* [WORK TO COMPLETE]: Among the lines of the records, find all that carry the word "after" and copy them.

* [DATASET RECORDS]:

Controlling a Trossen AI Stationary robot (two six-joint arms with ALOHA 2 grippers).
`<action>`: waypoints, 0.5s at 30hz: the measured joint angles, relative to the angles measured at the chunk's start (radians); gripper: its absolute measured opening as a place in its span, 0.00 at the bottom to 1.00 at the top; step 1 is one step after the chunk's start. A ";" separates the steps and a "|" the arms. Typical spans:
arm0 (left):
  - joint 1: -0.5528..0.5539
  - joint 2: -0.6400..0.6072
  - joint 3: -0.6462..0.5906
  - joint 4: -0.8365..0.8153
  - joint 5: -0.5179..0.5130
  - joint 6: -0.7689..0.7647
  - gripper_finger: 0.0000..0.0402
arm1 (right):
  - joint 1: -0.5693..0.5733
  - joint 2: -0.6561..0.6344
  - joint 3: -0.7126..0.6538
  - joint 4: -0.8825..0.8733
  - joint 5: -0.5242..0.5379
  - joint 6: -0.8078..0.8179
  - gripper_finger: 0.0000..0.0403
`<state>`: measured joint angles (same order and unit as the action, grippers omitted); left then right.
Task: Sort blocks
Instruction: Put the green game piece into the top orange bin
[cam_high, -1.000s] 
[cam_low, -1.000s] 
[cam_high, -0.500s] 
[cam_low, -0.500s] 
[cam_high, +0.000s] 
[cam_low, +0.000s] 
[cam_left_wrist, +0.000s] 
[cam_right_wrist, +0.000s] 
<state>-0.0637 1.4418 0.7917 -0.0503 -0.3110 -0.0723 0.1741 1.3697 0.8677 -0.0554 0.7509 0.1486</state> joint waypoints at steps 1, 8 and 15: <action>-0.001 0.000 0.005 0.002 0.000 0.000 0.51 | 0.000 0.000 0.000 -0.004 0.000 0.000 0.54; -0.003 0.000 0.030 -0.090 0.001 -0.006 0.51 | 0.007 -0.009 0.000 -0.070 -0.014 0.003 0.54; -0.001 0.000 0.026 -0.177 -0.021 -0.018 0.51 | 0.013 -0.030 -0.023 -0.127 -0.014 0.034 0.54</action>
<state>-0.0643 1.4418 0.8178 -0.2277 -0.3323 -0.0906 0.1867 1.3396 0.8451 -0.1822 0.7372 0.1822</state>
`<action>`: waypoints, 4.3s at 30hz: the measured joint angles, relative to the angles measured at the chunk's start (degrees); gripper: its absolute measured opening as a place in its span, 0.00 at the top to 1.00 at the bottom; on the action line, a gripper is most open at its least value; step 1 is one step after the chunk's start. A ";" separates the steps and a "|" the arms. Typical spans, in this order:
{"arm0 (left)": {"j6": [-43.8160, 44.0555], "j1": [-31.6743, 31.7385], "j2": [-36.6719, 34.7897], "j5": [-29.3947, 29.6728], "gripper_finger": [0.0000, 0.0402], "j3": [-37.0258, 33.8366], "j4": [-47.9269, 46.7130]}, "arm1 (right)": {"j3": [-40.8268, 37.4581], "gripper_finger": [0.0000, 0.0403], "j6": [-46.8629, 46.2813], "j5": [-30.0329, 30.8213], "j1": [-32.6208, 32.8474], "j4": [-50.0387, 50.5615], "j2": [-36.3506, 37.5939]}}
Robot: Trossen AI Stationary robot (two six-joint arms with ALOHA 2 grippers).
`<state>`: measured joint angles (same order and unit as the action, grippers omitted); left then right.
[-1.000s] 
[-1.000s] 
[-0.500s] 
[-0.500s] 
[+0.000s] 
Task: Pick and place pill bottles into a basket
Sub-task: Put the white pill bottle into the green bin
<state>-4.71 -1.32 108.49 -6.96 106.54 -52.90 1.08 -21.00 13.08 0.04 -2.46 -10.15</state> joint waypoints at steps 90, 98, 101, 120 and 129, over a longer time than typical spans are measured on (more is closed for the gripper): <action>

* [RESPONSE TO THIS TASK]:
`<action>`: waypoints, 0.5s at 30hz: the measured joint angles, relative to the angles measured at the chunk's start (radians); gripper: its absolute measured opening as a place in its span, 0.00 at the bottom to 1.00 at the top; step 1 is one step after the chunk's start. A ";" separates the steps and a "|" the arms. Typical spans:
`<action>`: waypoints, 4.3s at 30hz: the measured joint angles, relative to the angles measured at the chunk's start (degrees); gripper: its absolute measured opening as a place in its span, 0.00 at the top to 1.00 at the bottom; on the action line, a gripper is most open at its least value; step 1 is one step after the chunk's start. A ";" separates the steps and a "|" the arms. Typical spans, in this order:

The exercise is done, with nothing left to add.